**What you will do:** Lines from the one containing "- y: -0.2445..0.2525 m" through the end of the listing are what is wanted, given again exactly with both ends included and pictures left out.
*** Opening of Information provided ***
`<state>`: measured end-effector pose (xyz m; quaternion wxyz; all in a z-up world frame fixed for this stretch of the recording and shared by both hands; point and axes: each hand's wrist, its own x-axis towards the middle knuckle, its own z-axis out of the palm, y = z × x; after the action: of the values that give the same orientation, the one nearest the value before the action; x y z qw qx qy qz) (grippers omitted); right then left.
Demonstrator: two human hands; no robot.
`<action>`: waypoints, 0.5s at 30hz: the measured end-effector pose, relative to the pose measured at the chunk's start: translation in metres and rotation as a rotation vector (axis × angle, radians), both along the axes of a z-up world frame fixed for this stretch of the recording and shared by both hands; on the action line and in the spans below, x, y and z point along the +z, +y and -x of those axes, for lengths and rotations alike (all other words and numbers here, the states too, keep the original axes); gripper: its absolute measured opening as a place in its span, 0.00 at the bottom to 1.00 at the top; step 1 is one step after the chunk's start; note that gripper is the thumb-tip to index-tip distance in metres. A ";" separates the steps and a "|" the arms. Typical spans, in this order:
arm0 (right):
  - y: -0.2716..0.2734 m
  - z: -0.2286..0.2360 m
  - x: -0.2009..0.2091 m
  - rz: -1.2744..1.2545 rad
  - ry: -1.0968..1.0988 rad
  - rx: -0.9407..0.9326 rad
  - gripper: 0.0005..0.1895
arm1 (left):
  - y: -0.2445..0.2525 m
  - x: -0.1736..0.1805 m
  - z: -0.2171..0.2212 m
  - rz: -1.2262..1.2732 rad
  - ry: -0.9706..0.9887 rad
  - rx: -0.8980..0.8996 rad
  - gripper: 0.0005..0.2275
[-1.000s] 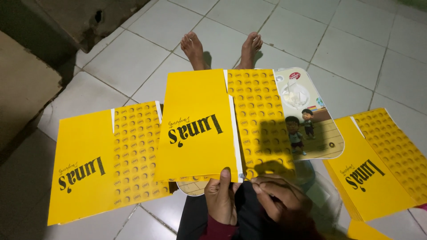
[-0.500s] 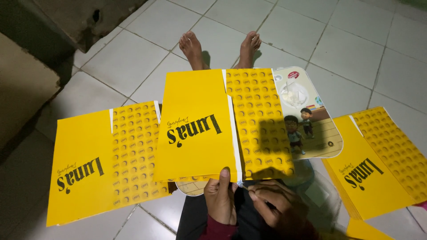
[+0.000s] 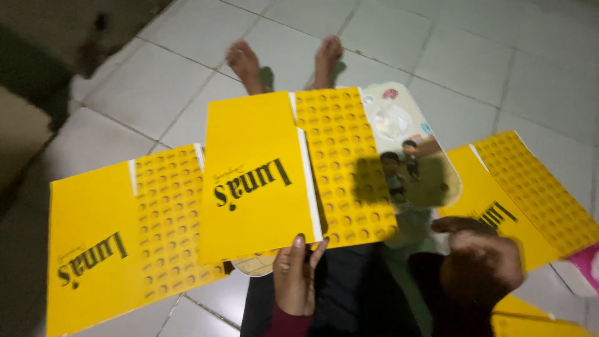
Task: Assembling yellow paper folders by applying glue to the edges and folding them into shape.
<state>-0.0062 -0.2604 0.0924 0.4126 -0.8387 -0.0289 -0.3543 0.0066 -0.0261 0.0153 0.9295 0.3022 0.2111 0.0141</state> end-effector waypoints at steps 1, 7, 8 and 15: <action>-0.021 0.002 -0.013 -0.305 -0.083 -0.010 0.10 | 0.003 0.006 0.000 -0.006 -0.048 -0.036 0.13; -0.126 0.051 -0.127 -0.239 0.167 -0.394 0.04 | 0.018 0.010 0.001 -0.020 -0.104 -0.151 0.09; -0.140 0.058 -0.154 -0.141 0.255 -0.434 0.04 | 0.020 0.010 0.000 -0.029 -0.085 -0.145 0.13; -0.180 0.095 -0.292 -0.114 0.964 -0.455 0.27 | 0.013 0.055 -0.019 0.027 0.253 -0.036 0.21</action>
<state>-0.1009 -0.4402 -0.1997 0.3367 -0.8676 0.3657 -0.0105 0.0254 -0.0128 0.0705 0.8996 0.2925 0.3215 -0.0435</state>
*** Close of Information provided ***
**Worked solution:**
  - y: -0.2445..0.2525 m
  - x: -0.1736..0.1805 m
  - z: -0.2171..0.2212 m
  - rz: -1.2262..1.2732 rad
  - ry: -0.9706..0.9887 rad
  - rx: -0.8980..0.8996 rad
  - gripper: 0.0005..0.2275
[-1.000s] 
[-0.500s] 
[+0.000s] 
Task: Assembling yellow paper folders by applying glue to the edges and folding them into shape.
<state>-0.0062 -0.2604 0.0924 0.4126 -0.8387 -0.0289 -0.3543 0.0066 -0.0261 0.0153 0.9295 0.3022 0.2111 0.0141</state> end-effector waypoints at steps 1, 7, 8 and 15: <action>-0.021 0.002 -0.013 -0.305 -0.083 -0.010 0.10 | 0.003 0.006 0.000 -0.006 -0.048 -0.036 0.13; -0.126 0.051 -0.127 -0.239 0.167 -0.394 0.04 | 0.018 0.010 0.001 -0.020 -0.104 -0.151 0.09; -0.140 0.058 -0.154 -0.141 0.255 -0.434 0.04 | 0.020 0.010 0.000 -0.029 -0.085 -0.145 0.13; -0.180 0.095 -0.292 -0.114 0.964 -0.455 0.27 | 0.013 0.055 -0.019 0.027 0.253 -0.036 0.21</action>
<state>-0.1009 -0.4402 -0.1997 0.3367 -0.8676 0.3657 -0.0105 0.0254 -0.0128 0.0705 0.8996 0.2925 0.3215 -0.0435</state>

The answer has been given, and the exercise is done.